The tribe was happy to collaborate. Before launch, the mission team divided the primary area into sections of about a square mile each. They then looked for national parks and preserves here on Earth that had a similar geology to the area on Mars, and named them accordingly. Perseverance touched down in Tséyi, which corresponds to the Navajo word for the Canyon de Chelly National Monument in Arizona, right in the heart of the Navajo Nation.
It's not the first time Navajo has been used by the U.S. government for ambitious projects.

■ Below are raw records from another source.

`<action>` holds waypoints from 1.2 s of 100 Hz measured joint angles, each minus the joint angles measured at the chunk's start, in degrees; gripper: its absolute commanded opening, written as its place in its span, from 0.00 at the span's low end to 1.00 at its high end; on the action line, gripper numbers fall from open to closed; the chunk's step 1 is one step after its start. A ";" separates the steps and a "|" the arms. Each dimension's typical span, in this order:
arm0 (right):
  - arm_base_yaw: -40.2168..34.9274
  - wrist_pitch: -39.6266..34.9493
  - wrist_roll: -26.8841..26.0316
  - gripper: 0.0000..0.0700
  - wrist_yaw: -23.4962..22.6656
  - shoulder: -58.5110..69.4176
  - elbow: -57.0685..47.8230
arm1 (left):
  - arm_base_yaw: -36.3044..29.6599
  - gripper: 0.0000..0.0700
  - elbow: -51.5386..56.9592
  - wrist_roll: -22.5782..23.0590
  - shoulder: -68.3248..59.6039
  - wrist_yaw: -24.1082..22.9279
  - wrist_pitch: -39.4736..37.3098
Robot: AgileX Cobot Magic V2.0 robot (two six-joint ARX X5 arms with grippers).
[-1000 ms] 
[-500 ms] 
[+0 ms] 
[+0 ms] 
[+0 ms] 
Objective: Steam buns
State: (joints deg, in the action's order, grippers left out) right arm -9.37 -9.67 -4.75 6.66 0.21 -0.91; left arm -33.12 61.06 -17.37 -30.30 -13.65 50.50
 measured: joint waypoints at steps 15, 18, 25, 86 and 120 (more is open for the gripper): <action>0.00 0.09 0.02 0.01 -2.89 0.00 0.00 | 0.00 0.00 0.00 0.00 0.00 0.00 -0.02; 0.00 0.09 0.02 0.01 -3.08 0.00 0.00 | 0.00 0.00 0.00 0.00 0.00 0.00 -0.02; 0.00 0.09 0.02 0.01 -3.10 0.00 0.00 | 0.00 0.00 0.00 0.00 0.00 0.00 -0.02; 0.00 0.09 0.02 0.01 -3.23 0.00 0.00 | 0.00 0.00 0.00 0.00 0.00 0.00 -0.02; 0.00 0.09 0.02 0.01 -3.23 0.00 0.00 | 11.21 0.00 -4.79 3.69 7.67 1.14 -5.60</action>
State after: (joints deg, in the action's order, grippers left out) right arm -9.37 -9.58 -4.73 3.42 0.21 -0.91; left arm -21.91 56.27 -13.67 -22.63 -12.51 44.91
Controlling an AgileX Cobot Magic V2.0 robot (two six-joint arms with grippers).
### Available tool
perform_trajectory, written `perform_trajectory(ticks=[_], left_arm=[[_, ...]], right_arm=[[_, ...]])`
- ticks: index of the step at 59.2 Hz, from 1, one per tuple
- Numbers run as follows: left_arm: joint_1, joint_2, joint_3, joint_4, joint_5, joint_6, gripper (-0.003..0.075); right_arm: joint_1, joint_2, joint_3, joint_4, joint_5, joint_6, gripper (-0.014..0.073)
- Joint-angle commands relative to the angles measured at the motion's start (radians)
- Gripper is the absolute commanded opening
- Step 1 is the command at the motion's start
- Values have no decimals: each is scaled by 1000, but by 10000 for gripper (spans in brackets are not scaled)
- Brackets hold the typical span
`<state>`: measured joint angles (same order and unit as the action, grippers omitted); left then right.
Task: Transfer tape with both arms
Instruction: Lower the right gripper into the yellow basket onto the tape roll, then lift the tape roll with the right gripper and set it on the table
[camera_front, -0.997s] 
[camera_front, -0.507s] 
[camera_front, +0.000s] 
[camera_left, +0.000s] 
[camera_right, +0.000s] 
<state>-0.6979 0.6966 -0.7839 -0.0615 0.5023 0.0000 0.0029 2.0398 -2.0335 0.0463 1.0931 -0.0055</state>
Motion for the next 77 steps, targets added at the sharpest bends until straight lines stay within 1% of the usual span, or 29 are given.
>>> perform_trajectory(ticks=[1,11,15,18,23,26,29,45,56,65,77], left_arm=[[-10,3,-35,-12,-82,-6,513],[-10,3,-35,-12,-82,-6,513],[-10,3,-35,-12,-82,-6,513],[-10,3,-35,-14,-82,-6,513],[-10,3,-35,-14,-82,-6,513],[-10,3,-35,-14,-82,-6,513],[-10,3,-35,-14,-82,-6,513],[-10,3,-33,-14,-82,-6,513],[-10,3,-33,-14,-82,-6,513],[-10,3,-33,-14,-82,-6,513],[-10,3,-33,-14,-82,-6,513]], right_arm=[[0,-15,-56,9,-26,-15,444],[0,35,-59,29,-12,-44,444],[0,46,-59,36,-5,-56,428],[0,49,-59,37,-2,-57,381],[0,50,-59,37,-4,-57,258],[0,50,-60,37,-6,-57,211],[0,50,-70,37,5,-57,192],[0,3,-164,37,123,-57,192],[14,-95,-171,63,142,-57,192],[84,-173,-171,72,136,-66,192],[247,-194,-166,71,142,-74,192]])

During World War II, some 400 Navajo speakers transmitted thousands of radio messages in a highly effective code based on their language: Fighter planes became hummingbirds, submarines became iron fish.
The language continues to be spoken by the Navajo tribes, a people who call themselves Diné, but it's dying out. "Having our Navajo language used in the Perseverance mission will inspire more young Navajo people to understand the significance of learning our language. Our words were used to help win World War II, and now we are helping to navigate and learn more about the planet Mars," Navajo Nation President Jonathan Nez said.
At the moment, Perseverance is working to learn more about a large rock named "Máaz" – Navajo for "Mars." It's just one of many landmarks that according to NASA, emerged from a list that included Tséwózí bee hazhmeezh," or "rolling rows of pebbles, like waves was one suggested landscape name." Yazzie says he added suggestions like "strength" ("bidziil") and "respect" ("hoł nilį́") to the list.
But learning a new language can be tricky, even for robots. Perserverence's computers don't understand accent marks, so scientists have had to adapt. Yazzie says that while they work hard to come up with translations that best resemble Navajo spellings, the team will use English letters without special characters or punctuation to represent Navajo words as they need them.